Они пробыли женихом и невестой все лето, а в октябре на ферме состоялась свадьба. На ней присутствовали и родители Эбнера, проделав путь в тридцать миль. Отец Эбнера оказался человеком на редкость открытым и добродушным, он жил радостями сегодняшнего дня и не особенно задумывался, следуя завету известного поэта, над вопросами бытия, из-за которых его сын горел в жарких нескончаемых спорах. Миссис Джойс была тихая, приятная и непоколебимая в своей степенности женщина. Она чуть не с порога окунулась в хлопоты по хозяйству, — видно было, что она не может сидеть без дела и гордится тем, что работа так и спорится в ее руках. Новые родственники заметили, что Эбнер в ней души не чаял.
— Такой сын обещает стать любящим мужем, — сказал старый Джайлс жене.
— Надеюсь, что так, — вставила Медора, услыхав их разговор. — А я уж сумею наложить последние мазки.

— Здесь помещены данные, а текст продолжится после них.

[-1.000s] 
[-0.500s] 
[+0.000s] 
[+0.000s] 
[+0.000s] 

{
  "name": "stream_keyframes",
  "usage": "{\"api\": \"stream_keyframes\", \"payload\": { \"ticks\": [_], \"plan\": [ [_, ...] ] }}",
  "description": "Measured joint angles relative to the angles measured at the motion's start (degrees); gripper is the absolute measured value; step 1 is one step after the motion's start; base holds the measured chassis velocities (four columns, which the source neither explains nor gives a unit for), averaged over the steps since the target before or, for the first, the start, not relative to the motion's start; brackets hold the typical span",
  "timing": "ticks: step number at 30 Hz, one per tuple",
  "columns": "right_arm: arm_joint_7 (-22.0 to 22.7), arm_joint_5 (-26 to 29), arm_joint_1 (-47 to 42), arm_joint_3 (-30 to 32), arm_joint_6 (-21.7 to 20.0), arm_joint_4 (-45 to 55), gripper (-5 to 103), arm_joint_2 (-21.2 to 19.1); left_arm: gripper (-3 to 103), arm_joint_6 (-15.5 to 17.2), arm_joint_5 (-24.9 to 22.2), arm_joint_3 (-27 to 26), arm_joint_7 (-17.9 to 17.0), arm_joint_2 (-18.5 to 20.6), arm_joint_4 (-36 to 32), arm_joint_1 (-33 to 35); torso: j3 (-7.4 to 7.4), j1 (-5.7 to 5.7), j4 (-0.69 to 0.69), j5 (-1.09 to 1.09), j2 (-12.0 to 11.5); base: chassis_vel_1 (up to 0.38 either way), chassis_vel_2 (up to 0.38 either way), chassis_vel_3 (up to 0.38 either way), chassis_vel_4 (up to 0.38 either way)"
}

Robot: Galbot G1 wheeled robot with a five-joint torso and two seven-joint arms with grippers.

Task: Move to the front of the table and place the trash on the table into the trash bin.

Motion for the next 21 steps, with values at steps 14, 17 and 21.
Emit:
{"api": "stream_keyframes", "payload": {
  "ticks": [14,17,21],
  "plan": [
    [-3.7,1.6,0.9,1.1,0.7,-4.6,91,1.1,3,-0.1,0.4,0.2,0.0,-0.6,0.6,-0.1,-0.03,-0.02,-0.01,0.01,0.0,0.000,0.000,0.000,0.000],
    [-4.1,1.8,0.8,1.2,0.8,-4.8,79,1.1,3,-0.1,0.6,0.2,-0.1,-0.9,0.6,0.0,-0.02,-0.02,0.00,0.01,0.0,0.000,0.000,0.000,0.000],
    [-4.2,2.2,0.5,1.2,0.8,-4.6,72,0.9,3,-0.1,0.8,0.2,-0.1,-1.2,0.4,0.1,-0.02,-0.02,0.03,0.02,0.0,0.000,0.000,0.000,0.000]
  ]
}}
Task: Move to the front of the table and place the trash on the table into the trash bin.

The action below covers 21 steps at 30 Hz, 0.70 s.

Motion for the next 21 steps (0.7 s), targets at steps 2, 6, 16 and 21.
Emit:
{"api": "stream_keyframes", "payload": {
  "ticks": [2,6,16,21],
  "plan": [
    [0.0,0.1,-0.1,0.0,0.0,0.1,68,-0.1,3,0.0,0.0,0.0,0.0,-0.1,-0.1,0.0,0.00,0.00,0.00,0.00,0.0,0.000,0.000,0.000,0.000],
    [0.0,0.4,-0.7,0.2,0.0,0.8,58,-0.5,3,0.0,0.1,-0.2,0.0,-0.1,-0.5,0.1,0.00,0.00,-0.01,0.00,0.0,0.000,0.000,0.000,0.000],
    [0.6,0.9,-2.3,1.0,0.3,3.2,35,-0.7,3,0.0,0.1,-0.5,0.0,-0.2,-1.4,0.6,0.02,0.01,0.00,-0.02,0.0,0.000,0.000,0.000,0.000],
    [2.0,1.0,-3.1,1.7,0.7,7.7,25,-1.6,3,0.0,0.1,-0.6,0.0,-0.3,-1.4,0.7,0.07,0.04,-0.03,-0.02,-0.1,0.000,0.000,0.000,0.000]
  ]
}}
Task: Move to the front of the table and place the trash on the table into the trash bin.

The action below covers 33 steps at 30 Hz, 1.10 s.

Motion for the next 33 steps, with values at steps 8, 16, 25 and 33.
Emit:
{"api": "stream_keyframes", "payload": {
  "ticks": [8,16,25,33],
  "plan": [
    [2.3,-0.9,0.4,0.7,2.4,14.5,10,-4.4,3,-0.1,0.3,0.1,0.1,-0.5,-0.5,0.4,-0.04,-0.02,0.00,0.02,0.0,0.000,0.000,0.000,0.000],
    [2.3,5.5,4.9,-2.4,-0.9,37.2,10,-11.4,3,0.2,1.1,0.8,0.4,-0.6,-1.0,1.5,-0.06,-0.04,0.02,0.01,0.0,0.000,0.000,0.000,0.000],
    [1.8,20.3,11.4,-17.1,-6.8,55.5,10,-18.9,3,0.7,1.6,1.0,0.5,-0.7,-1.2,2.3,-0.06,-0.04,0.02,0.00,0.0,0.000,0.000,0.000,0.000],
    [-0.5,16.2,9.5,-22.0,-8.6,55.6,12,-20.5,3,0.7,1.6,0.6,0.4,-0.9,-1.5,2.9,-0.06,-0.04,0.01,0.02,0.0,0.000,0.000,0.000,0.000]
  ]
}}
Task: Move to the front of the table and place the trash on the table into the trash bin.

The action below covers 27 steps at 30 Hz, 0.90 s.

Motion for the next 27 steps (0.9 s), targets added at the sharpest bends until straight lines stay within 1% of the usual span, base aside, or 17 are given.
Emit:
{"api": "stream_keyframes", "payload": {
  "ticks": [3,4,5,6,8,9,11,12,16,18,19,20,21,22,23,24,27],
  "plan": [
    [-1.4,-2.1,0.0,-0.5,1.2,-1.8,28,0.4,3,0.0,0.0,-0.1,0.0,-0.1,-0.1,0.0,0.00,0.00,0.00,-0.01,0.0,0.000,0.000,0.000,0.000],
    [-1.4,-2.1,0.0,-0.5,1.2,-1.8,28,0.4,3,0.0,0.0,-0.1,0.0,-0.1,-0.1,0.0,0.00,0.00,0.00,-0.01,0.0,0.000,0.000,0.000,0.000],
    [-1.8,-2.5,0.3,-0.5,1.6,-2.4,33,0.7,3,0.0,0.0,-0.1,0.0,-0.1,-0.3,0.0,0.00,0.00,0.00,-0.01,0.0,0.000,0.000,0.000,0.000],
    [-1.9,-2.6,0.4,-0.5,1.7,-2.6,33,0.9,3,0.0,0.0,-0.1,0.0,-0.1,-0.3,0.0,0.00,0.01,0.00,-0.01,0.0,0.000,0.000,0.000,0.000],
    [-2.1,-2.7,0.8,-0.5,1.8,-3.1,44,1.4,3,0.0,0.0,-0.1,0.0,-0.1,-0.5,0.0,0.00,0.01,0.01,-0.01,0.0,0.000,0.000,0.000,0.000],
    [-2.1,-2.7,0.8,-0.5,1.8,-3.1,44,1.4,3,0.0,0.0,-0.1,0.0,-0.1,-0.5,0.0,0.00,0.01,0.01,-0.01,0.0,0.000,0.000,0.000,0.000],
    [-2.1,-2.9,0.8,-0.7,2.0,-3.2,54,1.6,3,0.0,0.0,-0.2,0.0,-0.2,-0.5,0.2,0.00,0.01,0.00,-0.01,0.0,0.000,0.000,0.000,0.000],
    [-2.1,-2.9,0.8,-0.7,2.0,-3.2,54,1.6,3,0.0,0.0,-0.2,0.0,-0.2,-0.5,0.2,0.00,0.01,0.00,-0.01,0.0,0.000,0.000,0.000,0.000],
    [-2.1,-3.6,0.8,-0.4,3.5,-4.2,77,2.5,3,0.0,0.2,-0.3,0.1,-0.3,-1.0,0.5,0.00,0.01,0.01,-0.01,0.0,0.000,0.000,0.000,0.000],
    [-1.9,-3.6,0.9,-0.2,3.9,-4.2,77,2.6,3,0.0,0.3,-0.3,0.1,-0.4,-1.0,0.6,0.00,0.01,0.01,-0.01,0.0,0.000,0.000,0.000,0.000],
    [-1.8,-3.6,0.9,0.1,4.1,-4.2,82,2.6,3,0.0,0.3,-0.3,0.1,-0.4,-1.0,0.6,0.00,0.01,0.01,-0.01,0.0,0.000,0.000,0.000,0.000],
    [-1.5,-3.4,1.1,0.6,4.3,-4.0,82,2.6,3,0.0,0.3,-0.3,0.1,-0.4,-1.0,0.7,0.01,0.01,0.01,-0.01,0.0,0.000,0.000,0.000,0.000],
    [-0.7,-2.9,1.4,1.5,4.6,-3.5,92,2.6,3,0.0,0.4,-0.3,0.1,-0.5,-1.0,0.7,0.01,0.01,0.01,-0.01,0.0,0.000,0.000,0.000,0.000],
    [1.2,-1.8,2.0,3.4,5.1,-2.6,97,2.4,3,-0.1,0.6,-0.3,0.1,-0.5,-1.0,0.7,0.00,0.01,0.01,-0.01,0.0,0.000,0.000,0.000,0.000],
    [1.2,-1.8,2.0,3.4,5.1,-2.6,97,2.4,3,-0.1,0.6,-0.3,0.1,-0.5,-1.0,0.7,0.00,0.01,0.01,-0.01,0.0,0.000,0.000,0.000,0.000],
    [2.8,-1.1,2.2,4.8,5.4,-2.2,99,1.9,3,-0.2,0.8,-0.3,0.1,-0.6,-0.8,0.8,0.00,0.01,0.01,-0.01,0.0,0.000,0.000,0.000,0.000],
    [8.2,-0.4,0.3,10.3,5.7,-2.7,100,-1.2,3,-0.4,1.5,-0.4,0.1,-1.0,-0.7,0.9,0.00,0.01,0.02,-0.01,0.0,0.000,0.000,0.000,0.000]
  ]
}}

Один за другим останавливались экипажи, и стук захлопываемых дверец гулко разносился в морозном воздухе декабрьского вечера; закутанные фигуры одна за другой медленно поднимались по широким гранитным ступеням и скрывались в пасти сводчатого подъезда. Сквозь прозрачные занавеси освещенных окон по фасаду и с боковых сторон здания можно было разглядеть, что в доме ждут гостей. И в самом деле, мистер и миссис Палмер Пенс давали званый обед в честь мистера и миссис Бонд.
Молодожены только что вернулись из свадебного путешествия. После многих лет бесплодного сочинительства экзотических книжонок, Эдриен наконец добился успеха; он нетолько положил к ногам любимой выдающуюся книгу, но и устроил так, что в его кошельке оказалась кругленькая сумма, полученная в счет будущих изданий. Он нашел способ превратить «европейский дух» и «исторический фон» в статью дохода: писать то, что жаждали прочитать тысячи людей и за что они охотно платили. Пока он получил только тридцать тысяч, но предполагалось, что эта сумма по прошествии шести недель, когда будет распродан весь тираж, возрастет до ста тысяч. Метод Бонда был весьма прост: вольная обработка хроник королевских династий, украшенная несметным количеством красавцев и красавиц, доблестных подвигов и поединков, живописных костюмов и совершенно неправдоподобных происшествий.
— Непонятно, как мне до сих пор не приходило в голову взяться за эти вещи. Всякий может делать это; да и кто, собственно, не писал так? — рассуждал Бонд.
Клайти была в восторге от милостивой улыбки судьбы и с большой готовностью позволила своему поклоннику перейти от намеков и полупризнаний, которые во множестве сыпались на нее в течение всего лета, к ясному и конкретному предложению.
— С этим гонораром и моими ценными бумагами мы проживем вполне прилично, — нежно сказал Бонд.
— Не сомневаюсь, — ответила Клайти.
— Так попробуем?
— Попробуем.
Среди других приглашенных поднимались по гранитным ступеням и супруги Уайленды.
Как и всегда в таких случаях, миссис Уайленд заставила уговаривать себя.
— Не понимаю, что ты мудришь? Миссис Пенс славная женщина, не хуже любой другой. А мои деловые связи с ее супругом...
— Поедем, если так нужно, — покорно согласилась миссис Уайленд, решив про себя, что при желании она сумеет избежать короткого знакомства с хозяйкой дома; к тому же визит к Пенсам даст ей возможность увидеть Клайти Саммерс, ставшую наконец чьей-то женой.
Последними прибыли Джойсы. Медора надела то самое платье, которое в свое время вызвало сенсацию среди соседей на десять миль кругом, а Эбнер, как и подобало, был во фраке.
— Холостяк и к тому же гений, — объявила Медора, — может позволить себе вольности, но женатый человек должен считаться с женой.
И Эбнер, осознавший свой нравственный долг, посчитался с ней; тот, кто считается, уподобляется тому, кто колеблется, — он человек потерянный.
— Будут пить вино, и ты пей, — наставляла Медора. — Будут произносить тосты — скажи и ты что-нибудь.
За тост можно не опасаться — все будет в порядке; а что до вина, то двухнедельное пребывание Эбнера в доме Уайленда примирило его с худшими вещами, нежели вино.
— Я хочу гордиться тобой, — продолжала Медора.
Эбнер был потрясен: неужели его супруга соединяла в своем лице Далилу и Беатриче?
— Не говори о нашей книге больше, чем другие о своих, — закончила Медора.